Be a loner, Dottie, a rebel! Clinginess and co-dependancy are not characteristics of a successful trucking marriage. You have to have your own life. Period. You cannot base your entire existence upon the presence of a trucking spouse. If you do, you're setting yourself up for failure at the starting gate. Get out there and LIVE. Spend time with family and friends. Get your own job (if you don't already have one). Volunteer. Do not just become a lump of mashed potatoes sitting on the couch waiting for the rumble of the diesel engine in the driveway!

Stay IN love! Use the phone, use text messages, and keep communicating. Sometimes it's easy to forget that you're married, and get used to the empty house; however, it's vital to remember that your spouse isn't just doing this for their own benefit. Let them know that you think about them every minute of the day. Let them know that you need them! Let them know how important they are to you, and that you respect them!

Take up a hobby or five. Start reading. Start writing. Keep a journal. Learn to cook. Learn to knit,crochet,sew, paint or draw. Learn how to fix things. Learn to garden. Rent all those movies that you want to watch but never do because your spouse may not be in to them. Being married to a trucker is the perfect opportunity to get to know yourself better! The pressure to be a partner-pleaser is much diminished with this lifestyle, and the chances to grow and change and learn are endless!

Go with the flow. Change cannot be your enemy when you're with a trucker! It's easy to get settled into the 'alone' routine when they are gone, but it can be hazardous to your relationship if you stay stuck in that gear when they get home! Keep your marriage and your love alive by actively demonstrating your adoration and affection for your spouse when they are home. Pamper them. Spoil them. Don't let them come home and feel like they're just a guest.

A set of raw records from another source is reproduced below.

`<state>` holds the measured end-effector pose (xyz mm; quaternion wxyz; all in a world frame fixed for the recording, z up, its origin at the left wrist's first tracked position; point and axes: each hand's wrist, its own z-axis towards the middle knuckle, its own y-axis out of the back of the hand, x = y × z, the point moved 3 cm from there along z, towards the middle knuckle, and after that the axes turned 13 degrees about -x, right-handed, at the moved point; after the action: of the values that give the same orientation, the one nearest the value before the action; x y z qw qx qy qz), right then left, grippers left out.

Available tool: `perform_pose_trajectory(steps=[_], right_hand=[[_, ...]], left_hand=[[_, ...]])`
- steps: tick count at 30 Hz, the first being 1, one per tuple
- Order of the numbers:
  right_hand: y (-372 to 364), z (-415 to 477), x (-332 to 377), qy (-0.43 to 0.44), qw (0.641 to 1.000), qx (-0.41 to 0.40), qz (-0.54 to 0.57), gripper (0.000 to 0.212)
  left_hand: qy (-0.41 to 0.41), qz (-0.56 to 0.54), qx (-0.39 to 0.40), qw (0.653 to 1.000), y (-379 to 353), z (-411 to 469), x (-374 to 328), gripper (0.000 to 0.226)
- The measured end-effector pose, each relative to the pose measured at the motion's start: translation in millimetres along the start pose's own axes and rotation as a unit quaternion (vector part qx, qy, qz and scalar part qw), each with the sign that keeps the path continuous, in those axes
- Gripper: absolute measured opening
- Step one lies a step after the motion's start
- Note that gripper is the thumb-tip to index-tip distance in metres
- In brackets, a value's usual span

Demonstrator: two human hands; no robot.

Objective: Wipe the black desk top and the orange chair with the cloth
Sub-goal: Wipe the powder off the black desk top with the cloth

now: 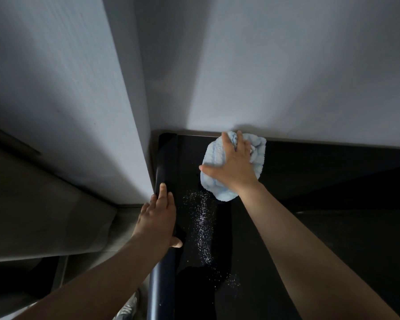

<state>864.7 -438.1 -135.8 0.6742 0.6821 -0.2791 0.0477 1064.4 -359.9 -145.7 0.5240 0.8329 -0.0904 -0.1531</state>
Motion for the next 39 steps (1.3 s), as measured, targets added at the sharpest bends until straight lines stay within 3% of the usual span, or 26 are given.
perform_pose_trajectory(steps=[7,12,25,39], right_hand=[[-9.2,16.4,-1.5,0.014,0.996,-0.063,-0.062,0.071],[-5.7,19.1,-6.4,0.076,0.99,-0.079,-0.084,0.051],[-1.3,-9.8,-16.2,0.097,0.991,-0.018,-0.092,0.055],[-2.9,-78.3,-23.3,0.105,0.984,-0.13,-0.057,0.055]], left_hand=[[-0.004,0.01,-0.004,1.0,-0.8,-1.2,-0.7,0.123],[0.0,0.003,0.003,1.0,-0.8,-0.2,-1.0,0.125],[0.001,-0.012,0.005,1.0,1.5,-2.1,-1.3,0.123],[-0.023,0.001,-0.015,1.0,4.0,-5.4,0.3,0.123]])
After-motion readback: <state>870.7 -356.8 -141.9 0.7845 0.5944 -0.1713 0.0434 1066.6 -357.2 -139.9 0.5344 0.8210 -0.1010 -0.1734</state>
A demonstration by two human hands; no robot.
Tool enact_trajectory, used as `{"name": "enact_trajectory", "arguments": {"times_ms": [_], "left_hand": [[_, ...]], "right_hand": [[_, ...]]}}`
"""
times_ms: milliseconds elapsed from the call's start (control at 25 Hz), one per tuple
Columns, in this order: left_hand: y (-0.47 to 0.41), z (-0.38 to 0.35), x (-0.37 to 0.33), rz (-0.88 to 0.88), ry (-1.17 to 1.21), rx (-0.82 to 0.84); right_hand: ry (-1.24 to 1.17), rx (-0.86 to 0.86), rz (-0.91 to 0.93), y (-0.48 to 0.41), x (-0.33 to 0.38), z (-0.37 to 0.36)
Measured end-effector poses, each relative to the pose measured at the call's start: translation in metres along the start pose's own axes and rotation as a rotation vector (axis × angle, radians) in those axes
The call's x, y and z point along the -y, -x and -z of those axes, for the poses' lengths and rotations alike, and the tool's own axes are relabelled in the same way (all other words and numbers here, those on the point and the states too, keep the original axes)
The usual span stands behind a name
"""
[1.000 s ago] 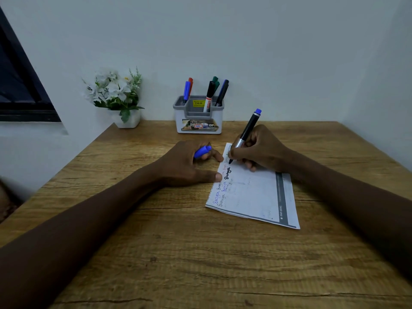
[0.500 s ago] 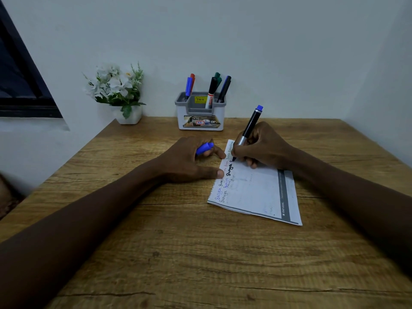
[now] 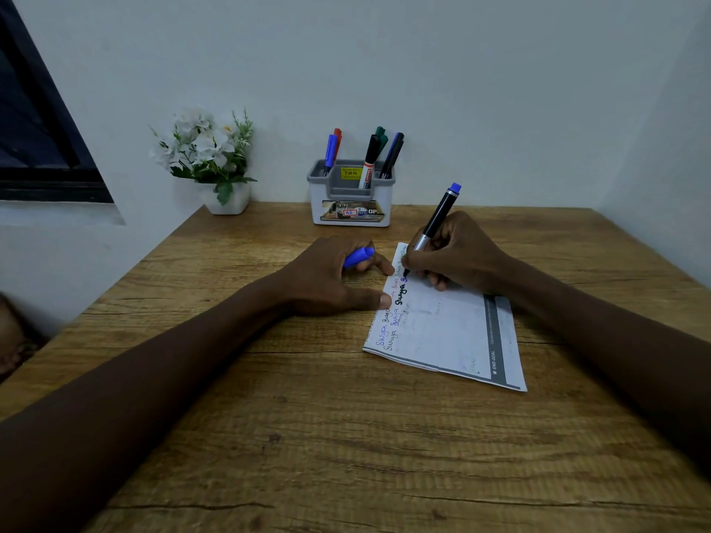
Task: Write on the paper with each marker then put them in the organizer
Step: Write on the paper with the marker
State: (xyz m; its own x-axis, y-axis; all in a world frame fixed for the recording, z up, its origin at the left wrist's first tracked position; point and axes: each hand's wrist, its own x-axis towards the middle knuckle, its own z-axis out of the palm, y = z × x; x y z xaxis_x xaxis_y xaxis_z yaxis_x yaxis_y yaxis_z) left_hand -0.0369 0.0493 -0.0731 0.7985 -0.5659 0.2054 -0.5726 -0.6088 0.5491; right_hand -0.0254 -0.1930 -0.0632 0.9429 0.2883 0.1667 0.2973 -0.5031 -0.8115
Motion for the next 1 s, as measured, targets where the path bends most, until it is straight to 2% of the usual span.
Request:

Fan the embers and create sparks. The loneliness of the trucking lifestyle can often lead to straying and infidelity. This doesn't have to be the case, however. Just because your spouse is gone is no reason to let yourself go. Take great care in maintaining yourself, so that when they come home, they have endless incentive for always getting BACK home as soon as possible! Work out. Eat right. Maintain, maintain, maintain! I'm not saying you have to put on a show, but getting comfortable in any relationship can have devastating effects. Show your spouse how much you love them and WANT them by taking care of yourself!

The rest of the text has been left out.